Apache HttpClient 4.x behaving strange when upload

2019-03-30 17:44发布

问题:

I'm developing and testing a little straight-forward client-server application using java (and scala).

The server is based on com.sun.net.httpserver.HttpServer and allows the upload of files via a basic RESTful interface using POST and PUT operations. The upload operation is restricted using Digest authentication which we implemented by ourselves, is tested and works in browsers, curl and Apache HttpClient.

The upload client wraps Apache HttpClient 4.1.2 and executes PUT operations over http to upload file entities. The content-type of the file is specified as application/xml in the header and only a single file is uploaded at a time.

When uploading files of different sizes a strange behaviour could be observed:

  • Files with sizes less or equals to 1.076.006 Byte are uploaded successfully.
  • Files with sizes greater or equals to 1.122.158 Bytes fail with a java.net.SocketException: Broken pipe.

(The exact critical size is unknown since I've created files with different sizes manually to approximate the max working size)

The reason for the broken pipe is, that the client somehow ignored the www-authenticate-response uploading files of that size, as is documented by the server logs. "Ignore" means, that it just send multiple (4) messages containing no authentication header at all. But smaller files work well and the client sends an authentication request with the proper challenge-response correctly immediately after the www-authenticate-response as it should be.

The upload works in curl with files of all sizes, so no problem there.

So at this point, one could say: "There is some bug in your client." Okay, I kind of hope so, but I've also tried an open-source java RESTclient (also wrapping apache httpclient) and it has exactly the same behaviour!

We tried it using this client over the internet and its also the same as described.
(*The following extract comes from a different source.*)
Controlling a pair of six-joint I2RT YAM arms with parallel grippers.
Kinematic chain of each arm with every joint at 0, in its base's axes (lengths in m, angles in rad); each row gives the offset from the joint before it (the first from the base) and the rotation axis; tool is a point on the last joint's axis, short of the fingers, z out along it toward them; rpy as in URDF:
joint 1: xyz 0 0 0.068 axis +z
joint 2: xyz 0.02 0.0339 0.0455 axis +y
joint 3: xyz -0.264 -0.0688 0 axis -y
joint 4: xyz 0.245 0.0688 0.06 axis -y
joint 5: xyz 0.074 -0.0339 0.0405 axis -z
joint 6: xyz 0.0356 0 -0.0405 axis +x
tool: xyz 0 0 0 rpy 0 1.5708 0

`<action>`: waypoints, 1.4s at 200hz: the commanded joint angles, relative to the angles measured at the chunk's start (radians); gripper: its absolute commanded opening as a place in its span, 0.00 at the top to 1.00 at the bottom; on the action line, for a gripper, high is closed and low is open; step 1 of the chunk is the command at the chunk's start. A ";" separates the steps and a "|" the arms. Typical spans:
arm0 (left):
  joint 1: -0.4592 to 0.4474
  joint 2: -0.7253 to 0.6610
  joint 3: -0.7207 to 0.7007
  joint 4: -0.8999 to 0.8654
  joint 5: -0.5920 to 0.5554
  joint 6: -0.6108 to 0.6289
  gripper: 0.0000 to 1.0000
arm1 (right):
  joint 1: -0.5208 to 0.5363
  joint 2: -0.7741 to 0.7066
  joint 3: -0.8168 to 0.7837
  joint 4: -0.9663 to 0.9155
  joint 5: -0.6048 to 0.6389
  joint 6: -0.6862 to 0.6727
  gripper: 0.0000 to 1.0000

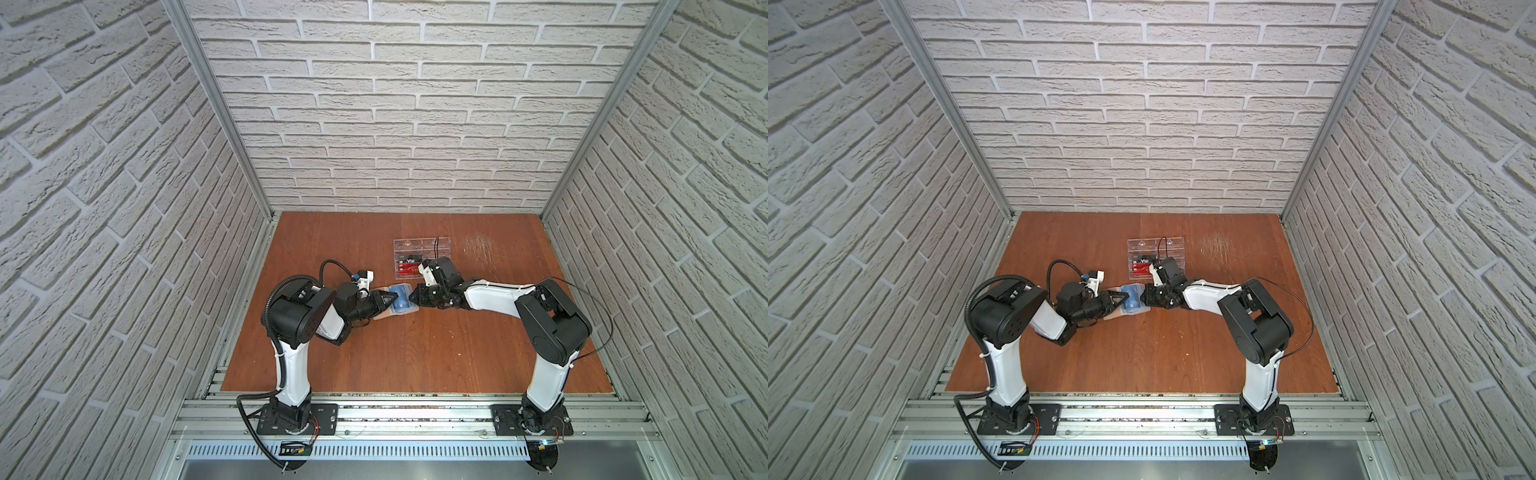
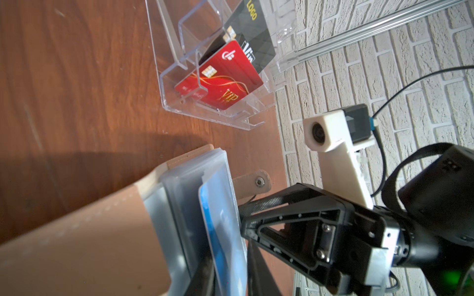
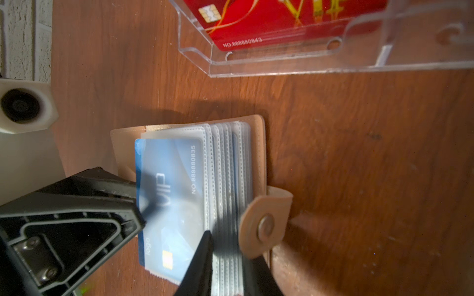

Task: Take the credit cards out of the card holder
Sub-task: Take out the credit card from the card slot.

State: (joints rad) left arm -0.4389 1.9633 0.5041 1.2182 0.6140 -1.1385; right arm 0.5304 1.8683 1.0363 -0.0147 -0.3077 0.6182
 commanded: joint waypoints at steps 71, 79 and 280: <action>-0.026 0.030 0.049 0.067 -0.002 -0.011 0.75 | 0.039 0.056 0.001 -0.031 0.009 0.010 0.79; -0.017 0.032 0.042 0.080 -0.002 -0.019 0.75 | 0.039 0.054 -0.001 -0.030 0.010 0.010 0.79; 0.054 -0.009 -0.003 0.182 0.049 -0.086 0.78 | 0.035 0.098 0.025 -0.052 0.020 0.012 0.80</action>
State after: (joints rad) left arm -0.3969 1.9812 0.5140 1.3098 0.6388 -1.2297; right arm 0.5457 1.9060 1.0710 0.0113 -0.3145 0.6250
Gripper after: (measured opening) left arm 0.219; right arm 0.201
So right now, I just hope I've missed to set something important in Apache HttpClient which leads to this erroneous behaviour and the developer of the open-source RESTclient missed it as well... any ideas what it could be would be great!

回答1:

Most likely it is a combination of several factors that leads to this situation

(1) Most likely your client does not use the 'expect-continue' handshake when sending large request entity with a request that does not include an authentication header.

(2) The server detects early that the request fails its expectations and instead of reading and discarding full request body it responds early with 401 status and closes connection on its end. In my opinion, this is an HTTP protocol violation on the part of the server.

(3) While some HTTP agents can deal with early responses, Apache HttpClient cannot due to the limitation of the Java blocking I/O (a thread of execution can either read or write from a blocking socket, but not both).

There are multiple ways of addressing the issue, the 'expect-continue' handshake being the easiest and most natural one. Alternatively one can execute a simple HEAD or a GET request to force HTTP authentication prior to executing a large POST or PUT request. HttpClient is capable of re-using authentication data for subsequent requests in the same logical HTTP session.